**WHAT TO DO**: Across all the records, filter for lines with the word "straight" and copy them.
***** DATA SHOWN *****
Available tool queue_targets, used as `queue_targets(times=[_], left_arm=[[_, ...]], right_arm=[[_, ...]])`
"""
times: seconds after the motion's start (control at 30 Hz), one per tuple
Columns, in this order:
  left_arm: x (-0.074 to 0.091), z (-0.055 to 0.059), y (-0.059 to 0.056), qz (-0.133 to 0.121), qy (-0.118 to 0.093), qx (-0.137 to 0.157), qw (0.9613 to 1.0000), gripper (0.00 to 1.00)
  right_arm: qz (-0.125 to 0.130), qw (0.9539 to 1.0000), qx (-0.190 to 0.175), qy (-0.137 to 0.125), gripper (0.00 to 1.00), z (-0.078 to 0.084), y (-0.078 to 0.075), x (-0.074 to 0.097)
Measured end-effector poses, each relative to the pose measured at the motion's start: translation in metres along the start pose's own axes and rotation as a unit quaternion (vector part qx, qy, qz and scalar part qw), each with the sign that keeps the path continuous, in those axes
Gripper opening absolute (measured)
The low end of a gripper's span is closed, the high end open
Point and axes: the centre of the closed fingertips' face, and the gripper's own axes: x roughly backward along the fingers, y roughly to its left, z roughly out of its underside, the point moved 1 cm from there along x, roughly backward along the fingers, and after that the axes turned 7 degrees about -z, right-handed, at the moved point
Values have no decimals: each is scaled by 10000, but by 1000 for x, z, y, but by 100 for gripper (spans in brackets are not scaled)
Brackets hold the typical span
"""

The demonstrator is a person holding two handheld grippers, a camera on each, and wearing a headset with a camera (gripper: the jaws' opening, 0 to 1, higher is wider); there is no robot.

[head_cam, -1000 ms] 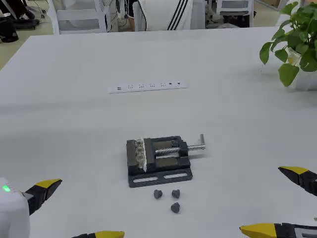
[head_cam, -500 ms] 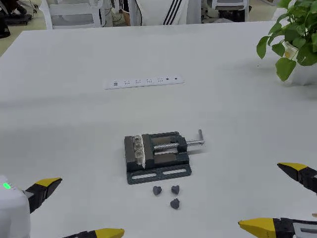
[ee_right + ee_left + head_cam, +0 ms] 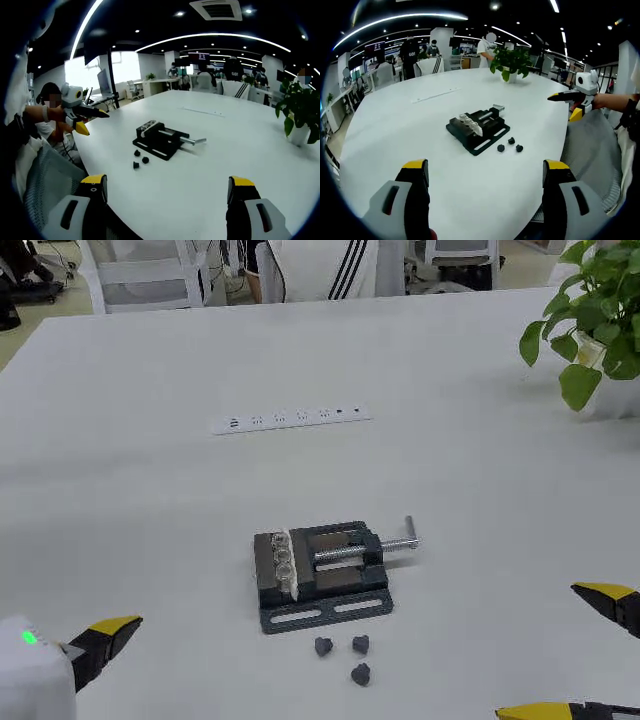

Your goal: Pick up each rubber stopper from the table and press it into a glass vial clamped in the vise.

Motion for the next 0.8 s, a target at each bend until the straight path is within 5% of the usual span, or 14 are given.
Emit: queue_targets(times=[0.8], left_arm=[[-6,4,-2,58,104,-351,9993,94]], right_arm=[[62,9998,190,78,99,1,-6,1]])
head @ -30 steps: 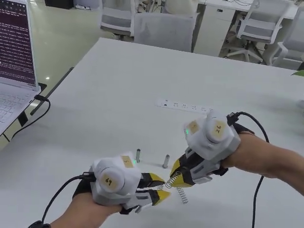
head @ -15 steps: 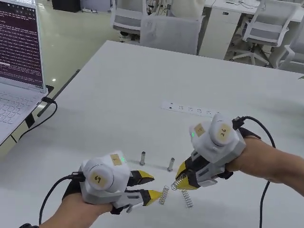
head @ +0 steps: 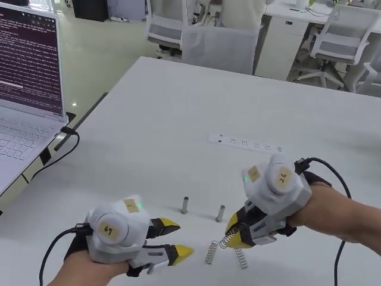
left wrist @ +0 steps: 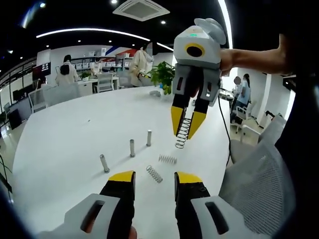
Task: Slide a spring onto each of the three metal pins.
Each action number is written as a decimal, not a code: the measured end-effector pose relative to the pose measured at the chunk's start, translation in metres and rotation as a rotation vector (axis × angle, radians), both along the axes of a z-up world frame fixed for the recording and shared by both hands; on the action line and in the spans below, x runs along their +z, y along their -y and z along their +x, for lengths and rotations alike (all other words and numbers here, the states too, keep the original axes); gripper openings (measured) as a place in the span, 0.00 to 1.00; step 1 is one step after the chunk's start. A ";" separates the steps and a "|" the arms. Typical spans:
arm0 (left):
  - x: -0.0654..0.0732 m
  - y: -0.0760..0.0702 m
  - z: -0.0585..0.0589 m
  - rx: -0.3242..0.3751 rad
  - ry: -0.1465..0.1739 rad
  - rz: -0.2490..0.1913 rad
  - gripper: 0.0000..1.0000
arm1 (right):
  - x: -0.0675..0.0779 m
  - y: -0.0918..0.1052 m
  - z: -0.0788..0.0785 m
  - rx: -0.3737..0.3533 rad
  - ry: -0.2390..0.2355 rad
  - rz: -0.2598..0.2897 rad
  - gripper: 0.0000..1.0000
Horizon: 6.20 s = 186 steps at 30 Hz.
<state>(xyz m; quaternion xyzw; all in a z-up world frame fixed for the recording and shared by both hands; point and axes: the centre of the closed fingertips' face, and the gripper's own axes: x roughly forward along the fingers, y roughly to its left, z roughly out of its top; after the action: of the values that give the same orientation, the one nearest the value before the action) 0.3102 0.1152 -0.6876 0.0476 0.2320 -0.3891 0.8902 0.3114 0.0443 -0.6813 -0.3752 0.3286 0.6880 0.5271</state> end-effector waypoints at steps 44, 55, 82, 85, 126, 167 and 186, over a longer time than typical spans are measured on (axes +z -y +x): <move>-0.007 -0.111 -0.028 0.250 -0.046 0.010 0.60 | -0.012 -0.055 0.062 -0.066 0.048 0.019 0.08; -0.004 -0.114 -0.030 0.281 -0.046 -0.008 0.61 | -0.019 -0.067 0.076 -0.043 0.055 0.003 0.08; -0.008 -0.111 -0.036 0.307 -0.065 -0.027 0.59 | -0.038 -0.088 0.112 -0.038 0.092 -0.031 0.08; -0.008 -0.109 -0.035 0.302 -0.066 -0.027 0.59 | -0.041 -0.090 0.116 -0.038 0.096 -0.033 0.08; -0.012 -0.110 -0.038 0.298 -0.085 -0.023 0.58 | -0.071 -0.100 0.119 0.038 0.121 -0.119 0.09; -0.011 -0.111 -0.035 0.305 -0.086 -0.023 0.57 | -0.107 -0.099 0.119 0.062 0.113 -0.215 0.11; -0.010 -0.105 -0.036 0.288 -0.084 -0.022 0.57 | -0.090 -0.090 0.118 0.015 0.115 -0.190 0.20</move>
<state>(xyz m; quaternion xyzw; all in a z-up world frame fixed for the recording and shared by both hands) 0.2746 0.2203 -0.6978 -0.0122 0.2692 -0.2617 0.9268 0.4296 0.1348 -0.7709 -0.4647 0.3588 0.6351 0.5021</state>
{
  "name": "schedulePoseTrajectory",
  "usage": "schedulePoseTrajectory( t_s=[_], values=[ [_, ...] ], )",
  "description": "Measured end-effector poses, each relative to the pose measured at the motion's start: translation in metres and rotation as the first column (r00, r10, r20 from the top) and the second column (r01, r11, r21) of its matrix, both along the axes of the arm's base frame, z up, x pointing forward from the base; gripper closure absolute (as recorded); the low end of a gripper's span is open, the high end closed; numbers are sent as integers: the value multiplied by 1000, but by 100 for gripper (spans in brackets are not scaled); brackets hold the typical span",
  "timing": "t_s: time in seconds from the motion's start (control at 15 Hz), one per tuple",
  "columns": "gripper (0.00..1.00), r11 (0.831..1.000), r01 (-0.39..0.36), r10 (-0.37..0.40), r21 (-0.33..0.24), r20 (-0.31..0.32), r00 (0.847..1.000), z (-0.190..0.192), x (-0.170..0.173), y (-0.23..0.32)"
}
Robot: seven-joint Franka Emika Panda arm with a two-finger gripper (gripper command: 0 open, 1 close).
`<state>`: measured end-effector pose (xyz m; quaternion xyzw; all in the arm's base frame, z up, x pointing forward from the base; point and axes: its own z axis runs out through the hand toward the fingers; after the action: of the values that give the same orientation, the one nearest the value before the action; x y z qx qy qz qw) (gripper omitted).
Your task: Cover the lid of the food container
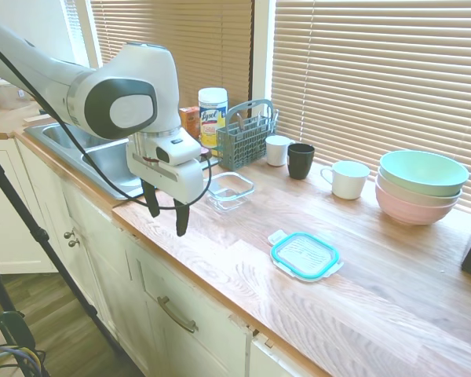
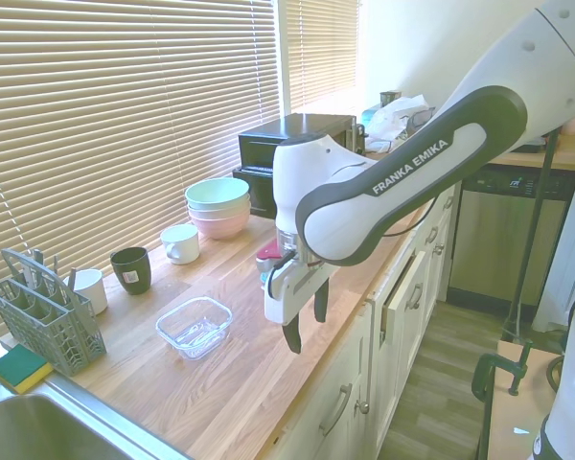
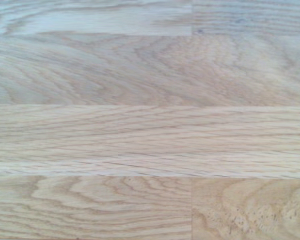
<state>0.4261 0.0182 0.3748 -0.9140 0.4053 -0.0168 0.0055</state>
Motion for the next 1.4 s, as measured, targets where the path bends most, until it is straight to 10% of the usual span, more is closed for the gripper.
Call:
schedulePoseTrajectory(
  t_s=[1.4],
  values=[
    [0,988,45,-56,147,72,996,12,81,-297]
  ],
)
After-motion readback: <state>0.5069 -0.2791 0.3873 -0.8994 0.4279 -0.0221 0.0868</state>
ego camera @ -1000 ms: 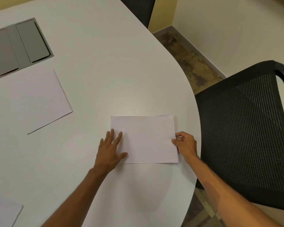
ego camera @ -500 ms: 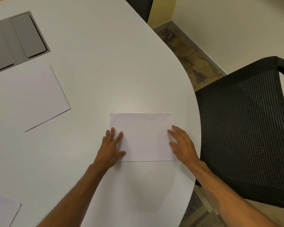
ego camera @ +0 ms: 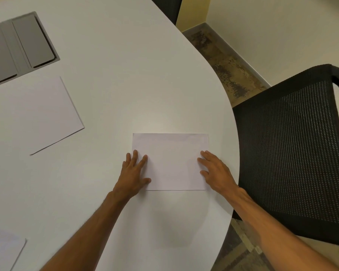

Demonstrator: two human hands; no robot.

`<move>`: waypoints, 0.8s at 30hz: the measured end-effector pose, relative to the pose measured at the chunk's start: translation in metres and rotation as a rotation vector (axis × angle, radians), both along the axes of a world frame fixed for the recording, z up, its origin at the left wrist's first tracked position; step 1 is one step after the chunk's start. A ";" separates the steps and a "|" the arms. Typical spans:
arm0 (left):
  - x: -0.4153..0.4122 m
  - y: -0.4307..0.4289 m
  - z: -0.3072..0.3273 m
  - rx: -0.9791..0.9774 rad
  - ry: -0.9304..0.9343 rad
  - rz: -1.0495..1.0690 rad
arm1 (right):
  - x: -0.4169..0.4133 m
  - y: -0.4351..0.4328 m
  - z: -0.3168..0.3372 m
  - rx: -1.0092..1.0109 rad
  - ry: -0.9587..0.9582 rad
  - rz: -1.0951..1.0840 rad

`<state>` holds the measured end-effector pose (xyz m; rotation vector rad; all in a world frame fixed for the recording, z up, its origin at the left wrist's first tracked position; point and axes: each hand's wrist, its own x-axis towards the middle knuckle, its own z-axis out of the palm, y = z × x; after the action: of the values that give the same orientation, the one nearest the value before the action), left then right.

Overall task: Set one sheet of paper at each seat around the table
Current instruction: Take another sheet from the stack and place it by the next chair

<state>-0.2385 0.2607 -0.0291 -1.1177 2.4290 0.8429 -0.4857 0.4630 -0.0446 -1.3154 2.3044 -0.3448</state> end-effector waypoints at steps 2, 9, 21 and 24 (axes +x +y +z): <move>-0.001 0.000 0.001 -0.008 -0.011 -0.002 | 0.001 0.000 0.000 0.006 0.005 0.009; -0.002 0.000 0.000 -0.028 -0.043 -0.023 | 0.001 0.001 0.003 0.009 0.059 0.036; 0.012 0.006 0.020 -0.221 -0.069 -0.072 | 0.002 0.005 0.016 -0.011 0.063 0.059; 0.017 0.013 0.034 -0.282 -0.070 -0.048 | 0.009 0.001 0.026 -0.007 0.050 0.068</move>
<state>-0.2216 0.2735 0.0046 -1.1570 2.5594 0.4472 -0.4765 0.4637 -0.0189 -1.4176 2.2944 -0.3009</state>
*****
**RESULT OF THE TASK**:
Motion for the next 0.8 s, a target at each bend until the straight path is within 5% of the usual span, or 14 are given.
Motion for the next 1.4 s, as measured, targets where the path bends most, until it is straight to 10% of the usual span, more is closed for the gripper.

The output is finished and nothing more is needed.